TASK REQUIREMENTS: How many lines of these entries include the string "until"? State the number alone.

----

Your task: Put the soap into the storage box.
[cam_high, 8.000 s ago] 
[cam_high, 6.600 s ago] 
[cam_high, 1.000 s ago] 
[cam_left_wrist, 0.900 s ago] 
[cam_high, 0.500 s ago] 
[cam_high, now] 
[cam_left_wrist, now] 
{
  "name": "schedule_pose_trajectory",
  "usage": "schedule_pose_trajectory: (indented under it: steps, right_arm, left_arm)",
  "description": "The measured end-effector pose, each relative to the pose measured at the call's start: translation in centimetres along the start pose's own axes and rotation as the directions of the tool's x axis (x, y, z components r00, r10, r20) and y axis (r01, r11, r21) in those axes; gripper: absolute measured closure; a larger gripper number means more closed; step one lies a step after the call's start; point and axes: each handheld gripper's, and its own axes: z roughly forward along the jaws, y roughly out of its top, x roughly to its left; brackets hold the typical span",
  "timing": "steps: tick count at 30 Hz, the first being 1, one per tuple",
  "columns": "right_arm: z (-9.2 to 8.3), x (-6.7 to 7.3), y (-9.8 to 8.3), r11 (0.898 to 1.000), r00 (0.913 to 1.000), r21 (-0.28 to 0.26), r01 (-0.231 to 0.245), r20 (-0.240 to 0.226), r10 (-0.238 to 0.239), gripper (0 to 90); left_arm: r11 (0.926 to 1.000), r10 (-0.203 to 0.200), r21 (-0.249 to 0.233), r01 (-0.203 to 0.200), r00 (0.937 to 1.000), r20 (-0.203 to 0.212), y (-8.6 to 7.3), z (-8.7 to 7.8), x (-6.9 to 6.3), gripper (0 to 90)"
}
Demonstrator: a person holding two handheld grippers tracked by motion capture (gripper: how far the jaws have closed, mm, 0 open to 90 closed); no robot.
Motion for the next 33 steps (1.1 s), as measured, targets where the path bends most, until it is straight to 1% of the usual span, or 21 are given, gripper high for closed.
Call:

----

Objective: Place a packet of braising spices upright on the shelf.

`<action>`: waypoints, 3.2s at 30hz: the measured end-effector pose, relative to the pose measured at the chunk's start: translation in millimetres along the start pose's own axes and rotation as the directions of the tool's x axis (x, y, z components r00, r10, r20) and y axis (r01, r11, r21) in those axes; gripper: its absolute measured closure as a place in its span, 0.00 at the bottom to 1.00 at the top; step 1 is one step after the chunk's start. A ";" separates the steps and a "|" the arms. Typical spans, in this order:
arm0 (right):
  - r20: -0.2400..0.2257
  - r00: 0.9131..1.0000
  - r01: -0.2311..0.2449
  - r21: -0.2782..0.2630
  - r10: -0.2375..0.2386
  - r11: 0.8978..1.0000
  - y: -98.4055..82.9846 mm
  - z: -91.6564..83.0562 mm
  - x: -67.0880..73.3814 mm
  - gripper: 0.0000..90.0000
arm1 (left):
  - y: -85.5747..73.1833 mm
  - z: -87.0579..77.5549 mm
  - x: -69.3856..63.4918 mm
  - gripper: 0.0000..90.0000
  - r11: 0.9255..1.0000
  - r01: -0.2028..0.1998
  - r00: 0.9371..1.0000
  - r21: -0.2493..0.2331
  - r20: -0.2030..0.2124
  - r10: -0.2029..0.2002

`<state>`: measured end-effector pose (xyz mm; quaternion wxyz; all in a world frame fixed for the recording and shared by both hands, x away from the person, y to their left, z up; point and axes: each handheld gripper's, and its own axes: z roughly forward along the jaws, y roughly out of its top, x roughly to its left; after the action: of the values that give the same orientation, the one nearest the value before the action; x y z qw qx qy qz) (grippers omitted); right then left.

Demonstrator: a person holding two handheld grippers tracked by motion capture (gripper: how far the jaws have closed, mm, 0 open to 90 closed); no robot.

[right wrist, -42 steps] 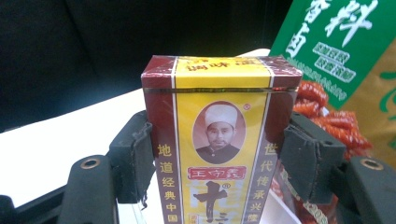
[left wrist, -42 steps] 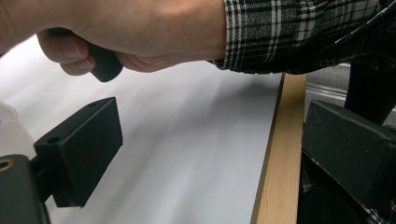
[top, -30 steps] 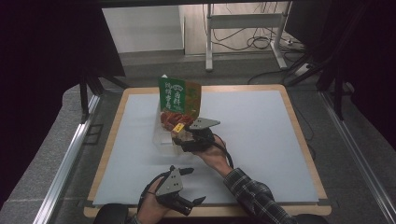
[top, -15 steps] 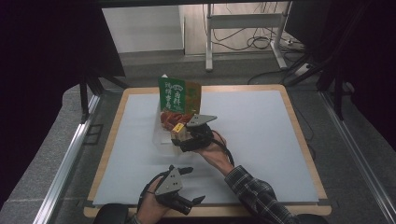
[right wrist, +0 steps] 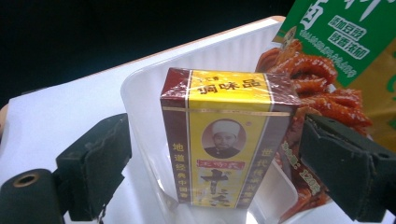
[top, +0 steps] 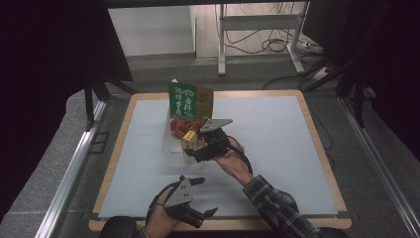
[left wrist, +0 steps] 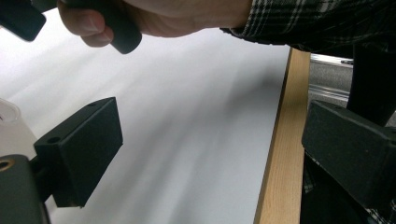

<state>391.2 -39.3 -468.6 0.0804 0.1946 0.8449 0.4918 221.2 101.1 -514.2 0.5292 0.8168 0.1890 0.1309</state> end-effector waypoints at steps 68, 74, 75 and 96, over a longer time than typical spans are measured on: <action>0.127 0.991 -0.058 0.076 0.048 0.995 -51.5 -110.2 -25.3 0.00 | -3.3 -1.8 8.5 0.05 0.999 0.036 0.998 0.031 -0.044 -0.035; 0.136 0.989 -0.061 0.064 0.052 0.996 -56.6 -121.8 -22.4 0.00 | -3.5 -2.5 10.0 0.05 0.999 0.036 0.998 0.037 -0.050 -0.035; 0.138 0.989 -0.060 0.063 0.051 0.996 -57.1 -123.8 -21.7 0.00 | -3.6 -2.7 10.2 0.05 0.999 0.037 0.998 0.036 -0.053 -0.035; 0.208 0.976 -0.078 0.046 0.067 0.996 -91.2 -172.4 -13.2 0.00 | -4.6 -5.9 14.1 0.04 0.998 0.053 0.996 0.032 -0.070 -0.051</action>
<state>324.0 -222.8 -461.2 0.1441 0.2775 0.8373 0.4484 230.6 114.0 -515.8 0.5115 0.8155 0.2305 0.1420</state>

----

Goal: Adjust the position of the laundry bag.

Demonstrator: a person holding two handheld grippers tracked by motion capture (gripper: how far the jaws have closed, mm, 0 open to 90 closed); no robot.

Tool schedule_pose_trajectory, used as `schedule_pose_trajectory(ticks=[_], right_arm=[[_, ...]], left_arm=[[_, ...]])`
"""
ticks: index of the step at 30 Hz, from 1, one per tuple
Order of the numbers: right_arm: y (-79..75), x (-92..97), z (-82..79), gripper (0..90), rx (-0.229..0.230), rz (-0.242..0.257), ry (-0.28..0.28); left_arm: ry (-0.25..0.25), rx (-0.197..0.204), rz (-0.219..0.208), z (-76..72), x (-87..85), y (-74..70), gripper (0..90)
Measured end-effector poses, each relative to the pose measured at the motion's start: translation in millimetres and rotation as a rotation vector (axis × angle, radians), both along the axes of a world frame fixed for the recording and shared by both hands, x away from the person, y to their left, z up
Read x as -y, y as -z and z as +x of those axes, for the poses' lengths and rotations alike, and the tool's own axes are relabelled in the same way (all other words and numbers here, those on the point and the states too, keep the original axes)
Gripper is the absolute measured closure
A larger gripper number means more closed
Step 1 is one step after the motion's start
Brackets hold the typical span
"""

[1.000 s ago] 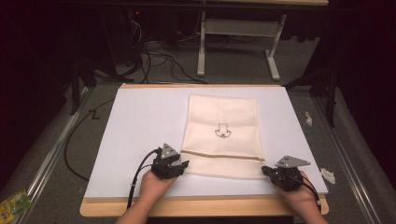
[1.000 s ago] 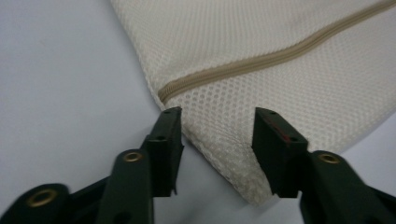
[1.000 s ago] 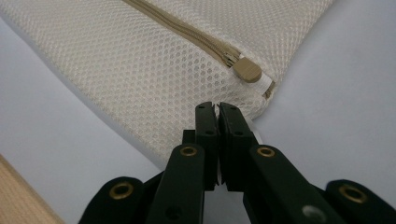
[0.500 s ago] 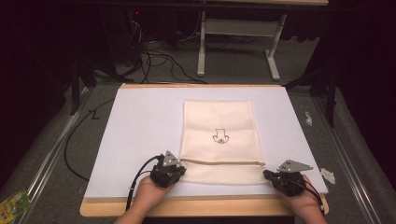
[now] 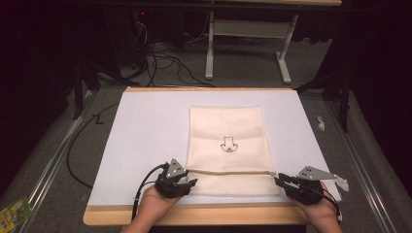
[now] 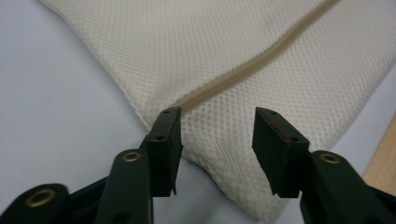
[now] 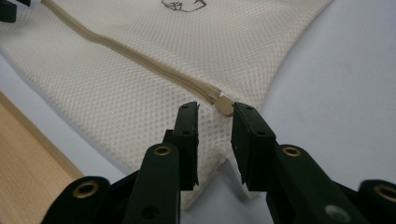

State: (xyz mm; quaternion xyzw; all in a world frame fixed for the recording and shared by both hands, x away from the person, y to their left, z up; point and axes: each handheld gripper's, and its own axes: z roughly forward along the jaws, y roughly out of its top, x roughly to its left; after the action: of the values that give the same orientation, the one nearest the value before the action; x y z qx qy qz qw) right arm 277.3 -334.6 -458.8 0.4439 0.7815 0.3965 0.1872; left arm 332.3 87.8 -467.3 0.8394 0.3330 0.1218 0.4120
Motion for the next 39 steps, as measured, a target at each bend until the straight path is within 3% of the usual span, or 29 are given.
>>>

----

SOLUTION FOR THIS EXERCISE: 2